In the yard across the way, Invisible Fence flags sprouted from the snow, warning that a dog was in training. Or, dogs, as she soon saw. Two mutts. One resembled a large poodle, its coat natural rather than groomed. The other was a giant shepherd mix, scary-looking. The only thing standing between him and a busy road was this unseen force field of radio waves, which would deliver a buzz of shock to the poor creature’s neck if he ventured too close to the boundary. The shepherd patrolled up and down the perimeter of the yard, and each time a car went past, he gave a little yip as he ventured too close to the fence. The dog kept testing, as though it might get a different result with each new attempt.
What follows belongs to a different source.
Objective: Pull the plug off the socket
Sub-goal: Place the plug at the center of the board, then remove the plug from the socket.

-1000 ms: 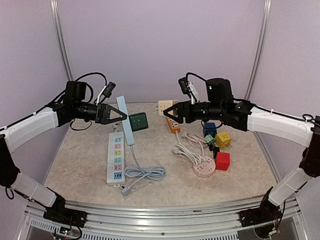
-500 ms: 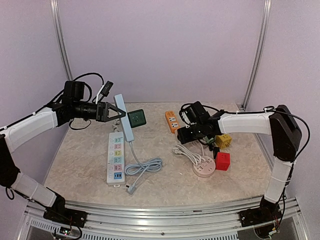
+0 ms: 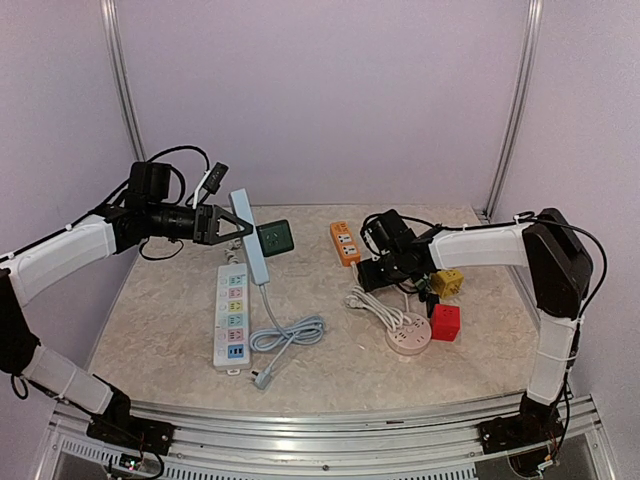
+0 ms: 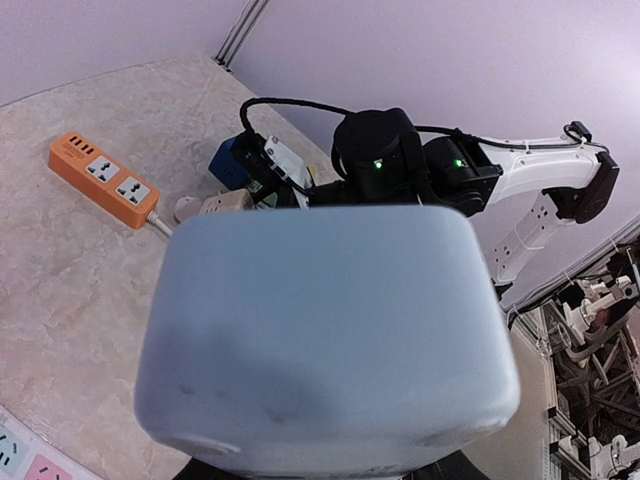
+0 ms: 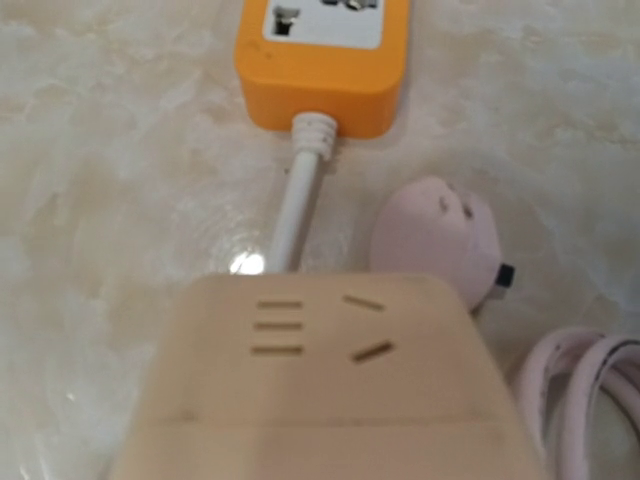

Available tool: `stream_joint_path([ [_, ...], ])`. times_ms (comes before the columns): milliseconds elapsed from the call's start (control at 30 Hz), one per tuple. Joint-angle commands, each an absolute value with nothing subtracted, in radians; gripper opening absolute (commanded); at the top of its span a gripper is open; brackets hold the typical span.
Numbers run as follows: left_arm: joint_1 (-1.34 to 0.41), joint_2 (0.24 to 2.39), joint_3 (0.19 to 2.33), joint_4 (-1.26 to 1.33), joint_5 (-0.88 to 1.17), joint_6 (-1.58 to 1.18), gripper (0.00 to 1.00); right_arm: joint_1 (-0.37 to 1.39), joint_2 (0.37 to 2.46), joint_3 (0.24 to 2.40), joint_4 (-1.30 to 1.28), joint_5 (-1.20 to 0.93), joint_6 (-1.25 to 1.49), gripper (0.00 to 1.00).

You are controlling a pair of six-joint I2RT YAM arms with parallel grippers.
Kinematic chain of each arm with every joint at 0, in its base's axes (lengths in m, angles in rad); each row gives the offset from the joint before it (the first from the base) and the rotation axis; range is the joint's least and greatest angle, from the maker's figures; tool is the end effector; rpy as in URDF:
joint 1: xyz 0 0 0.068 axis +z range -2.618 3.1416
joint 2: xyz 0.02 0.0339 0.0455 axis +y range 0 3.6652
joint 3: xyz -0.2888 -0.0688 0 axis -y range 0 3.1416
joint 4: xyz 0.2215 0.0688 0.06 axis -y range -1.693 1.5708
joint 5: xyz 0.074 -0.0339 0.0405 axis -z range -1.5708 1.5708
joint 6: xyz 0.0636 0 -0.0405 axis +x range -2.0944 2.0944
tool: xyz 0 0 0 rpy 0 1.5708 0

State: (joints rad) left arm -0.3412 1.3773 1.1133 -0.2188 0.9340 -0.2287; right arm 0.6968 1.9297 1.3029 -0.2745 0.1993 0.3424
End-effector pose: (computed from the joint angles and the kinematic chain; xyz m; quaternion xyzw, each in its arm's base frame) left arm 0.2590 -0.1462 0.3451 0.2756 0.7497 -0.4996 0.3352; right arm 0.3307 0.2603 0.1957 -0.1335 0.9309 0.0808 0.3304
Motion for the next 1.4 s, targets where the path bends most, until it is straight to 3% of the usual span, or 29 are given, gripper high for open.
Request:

The poodle, on the other hand, was nobody’s fool. Maureen could tell the caramel-colored dog knew exactly where the boundaries lay and was not about to stray beyond them. Even when the shepherd charged a pair of joggers with a sleek Doberman on a leash, the poodle felt the sting only once, then held back. Maureen could tell the dog was
tempted almost beyond bearing; it pranced and feinted behind the invisible boundary. Once the joggers with their dog passed by, the shepherd settled down, content to sniff and sprinkle the snow in its yard. The poodle meandered away. Disaster averted.
She realized Eddie was still sitting there, patiently waiting. “Believe me,” she said, “I’m very predictable. Pathetically so.” And then, almost against her will, she talked, and he listened. It was remarkably easy to level with him. She wondered why that was so. His good opinion of her mattered, yet he was so nonjudgmental and relaxed that she found herself trusting him. She told him about her girlhood dreams of being in the theater, and spending her life savings to study in Paris. She thought her explanation of meeting Jean-Luc and falling in love with him would seem trite to Eddie, but if it did, he gave no indication.
It felt remarkably good to unburden herself of something old and hurtful. She explained about Jean-Luc, and what an idiot she’d been, and how much the betrayal had hurt.
“So that’s it?” Eddie asked, polishing off his hot chocolate. The shepherd dog was on patrol again, jogging up and down the length of the invisible fence.
“Essentially, yes.” She didn’t mention the miscarriage. She might, one day, but that was for another time, if that time ever came for her and Eddie. “I still feel horrible about it,” she said. “I never want to feel that way again.”
“I hate that you were hurt by some jerk. But honestly, you think you’re the first person to have a failed romance?” asked Eddie. “People cheat on their lovers all the time. You’re in good company. I mean, Anna Karenina, Hester Prynne, Major Scobie. Or hell, Yuri Zhivago. Literature is full of examples, and so is life.”